» TASK ITEM
Which lines run from the one containing "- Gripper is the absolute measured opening" to the end of the listing? Copy them out exactly, leaving out the rest.

▬▬▬

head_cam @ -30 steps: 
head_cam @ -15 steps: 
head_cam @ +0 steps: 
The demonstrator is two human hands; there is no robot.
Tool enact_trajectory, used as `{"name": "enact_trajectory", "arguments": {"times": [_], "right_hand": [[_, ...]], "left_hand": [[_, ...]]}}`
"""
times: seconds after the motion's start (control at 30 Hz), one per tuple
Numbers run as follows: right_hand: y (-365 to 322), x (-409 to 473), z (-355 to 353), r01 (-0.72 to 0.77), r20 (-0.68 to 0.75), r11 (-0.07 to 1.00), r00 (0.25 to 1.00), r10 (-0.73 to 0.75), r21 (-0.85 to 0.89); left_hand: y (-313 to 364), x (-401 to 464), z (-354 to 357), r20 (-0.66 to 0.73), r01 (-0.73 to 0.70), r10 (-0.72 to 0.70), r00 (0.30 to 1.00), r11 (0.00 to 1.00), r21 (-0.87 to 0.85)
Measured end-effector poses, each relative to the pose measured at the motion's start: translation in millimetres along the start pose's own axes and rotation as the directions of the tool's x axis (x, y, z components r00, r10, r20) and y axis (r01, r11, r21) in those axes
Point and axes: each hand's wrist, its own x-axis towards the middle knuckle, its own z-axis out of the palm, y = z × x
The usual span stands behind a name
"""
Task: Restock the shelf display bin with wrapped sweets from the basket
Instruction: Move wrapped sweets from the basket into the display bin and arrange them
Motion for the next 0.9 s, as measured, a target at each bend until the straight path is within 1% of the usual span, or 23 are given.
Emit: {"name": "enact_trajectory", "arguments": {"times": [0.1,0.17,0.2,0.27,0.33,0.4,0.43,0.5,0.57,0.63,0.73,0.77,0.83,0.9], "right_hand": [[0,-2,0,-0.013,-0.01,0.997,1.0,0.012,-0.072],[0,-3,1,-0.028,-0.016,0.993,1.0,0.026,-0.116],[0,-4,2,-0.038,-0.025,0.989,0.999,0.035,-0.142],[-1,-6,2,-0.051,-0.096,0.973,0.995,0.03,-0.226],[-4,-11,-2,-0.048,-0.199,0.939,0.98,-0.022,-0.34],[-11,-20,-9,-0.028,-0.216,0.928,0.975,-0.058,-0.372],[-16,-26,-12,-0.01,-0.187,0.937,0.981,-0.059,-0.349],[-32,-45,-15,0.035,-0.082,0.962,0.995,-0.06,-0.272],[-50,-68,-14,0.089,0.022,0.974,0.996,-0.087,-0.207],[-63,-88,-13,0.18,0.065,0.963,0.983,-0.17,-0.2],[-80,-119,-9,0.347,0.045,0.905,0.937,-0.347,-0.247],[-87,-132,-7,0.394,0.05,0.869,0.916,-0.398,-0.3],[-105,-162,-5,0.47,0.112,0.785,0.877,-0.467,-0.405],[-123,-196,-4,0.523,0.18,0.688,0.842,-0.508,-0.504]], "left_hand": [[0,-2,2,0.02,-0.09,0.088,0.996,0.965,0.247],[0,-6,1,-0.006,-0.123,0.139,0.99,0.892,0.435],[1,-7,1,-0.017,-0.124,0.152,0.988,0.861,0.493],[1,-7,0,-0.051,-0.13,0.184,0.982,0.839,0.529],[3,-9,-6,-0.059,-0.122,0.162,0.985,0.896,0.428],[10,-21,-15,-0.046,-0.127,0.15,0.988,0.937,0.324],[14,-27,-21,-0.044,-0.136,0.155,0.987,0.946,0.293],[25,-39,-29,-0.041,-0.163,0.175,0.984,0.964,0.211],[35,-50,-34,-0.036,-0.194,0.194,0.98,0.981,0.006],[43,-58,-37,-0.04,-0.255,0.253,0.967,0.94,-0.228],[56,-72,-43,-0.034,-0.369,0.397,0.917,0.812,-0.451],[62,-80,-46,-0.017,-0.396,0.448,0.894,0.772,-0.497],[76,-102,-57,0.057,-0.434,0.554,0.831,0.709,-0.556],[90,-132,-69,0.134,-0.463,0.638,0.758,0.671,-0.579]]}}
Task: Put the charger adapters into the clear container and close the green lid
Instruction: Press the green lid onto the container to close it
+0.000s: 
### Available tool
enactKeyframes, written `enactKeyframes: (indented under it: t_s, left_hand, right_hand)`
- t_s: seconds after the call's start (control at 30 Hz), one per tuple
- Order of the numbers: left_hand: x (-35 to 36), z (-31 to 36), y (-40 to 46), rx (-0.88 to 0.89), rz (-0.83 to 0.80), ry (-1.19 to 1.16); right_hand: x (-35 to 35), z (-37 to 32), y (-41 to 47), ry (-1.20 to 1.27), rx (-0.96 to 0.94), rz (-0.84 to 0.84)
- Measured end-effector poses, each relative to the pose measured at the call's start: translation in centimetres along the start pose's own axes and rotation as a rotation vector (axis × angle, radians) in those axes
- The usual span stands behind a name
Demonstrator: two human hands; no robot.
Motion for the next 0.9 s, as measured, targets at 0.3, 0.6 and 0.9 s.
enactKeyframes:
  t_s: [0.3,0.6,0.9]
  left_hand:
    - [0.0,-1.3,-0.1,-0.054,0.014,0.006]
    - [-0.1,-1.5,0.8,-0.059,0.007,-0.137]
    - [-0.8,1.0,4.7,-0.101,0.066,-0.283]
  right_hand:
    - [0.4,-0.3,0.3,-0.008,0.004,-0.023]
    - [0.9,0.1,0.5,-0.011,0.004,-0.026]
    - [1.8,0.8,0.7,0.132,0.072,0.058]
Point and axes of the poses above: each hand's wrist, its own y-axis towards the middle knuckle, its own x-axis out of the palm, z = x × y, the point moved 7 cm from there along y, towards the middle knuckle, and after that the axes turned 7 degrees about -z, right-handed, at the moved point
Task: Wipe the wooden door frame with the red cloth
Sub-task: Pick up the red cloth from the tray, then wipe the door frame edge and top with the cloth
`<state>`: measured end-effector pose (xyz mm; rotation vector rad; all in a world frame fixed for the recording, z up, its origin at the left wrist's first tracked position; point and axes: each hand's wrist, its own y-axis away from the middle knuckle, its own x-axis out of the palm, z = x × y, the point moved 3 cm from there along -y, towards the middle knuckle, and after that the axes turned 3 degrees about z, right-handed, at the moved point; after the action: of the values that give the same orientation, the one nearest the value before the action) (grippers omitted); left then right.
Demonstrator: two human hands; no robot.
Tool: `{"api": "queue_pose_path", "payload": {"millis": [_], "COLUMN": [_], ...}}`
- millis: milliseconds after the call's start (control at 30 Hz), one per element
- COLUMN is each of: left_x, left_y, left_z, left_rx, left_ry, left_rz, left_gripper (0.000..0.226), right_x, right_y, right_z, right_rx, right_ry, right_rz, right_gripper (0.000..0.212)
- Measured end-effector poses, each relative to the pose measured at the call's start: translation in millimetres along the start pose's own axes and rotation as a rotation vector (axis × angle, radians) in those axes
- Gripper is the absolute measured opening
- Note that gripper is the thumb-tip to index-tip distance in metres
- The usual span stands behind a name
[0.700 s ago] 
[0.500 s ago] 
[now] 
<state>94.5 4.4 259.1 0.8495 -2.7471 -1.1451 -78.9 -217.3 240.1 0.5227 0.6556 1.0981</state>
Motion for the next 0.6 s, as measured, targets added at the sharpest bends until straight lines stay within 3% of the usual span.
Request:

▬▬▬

» RESPONSE AREA
- Gripper is the absolute measured opening
- Note that gripper is the thumb-tip to index-tip distance in metres
- The usual span stands behind a name
[0.700 s ago] 
[0.500 s ago] 
[now] 
<state>94.5 4.4 259.1 0.8495 -2.7471 -1.1451 -78.9 -217.3 240.1 0.5227 0.6556 1.0981</state>
Motion for the next 0.6 s, as measured, targets added at the sharpest bends until straight lines stay within 3% of the usual span.
Request:

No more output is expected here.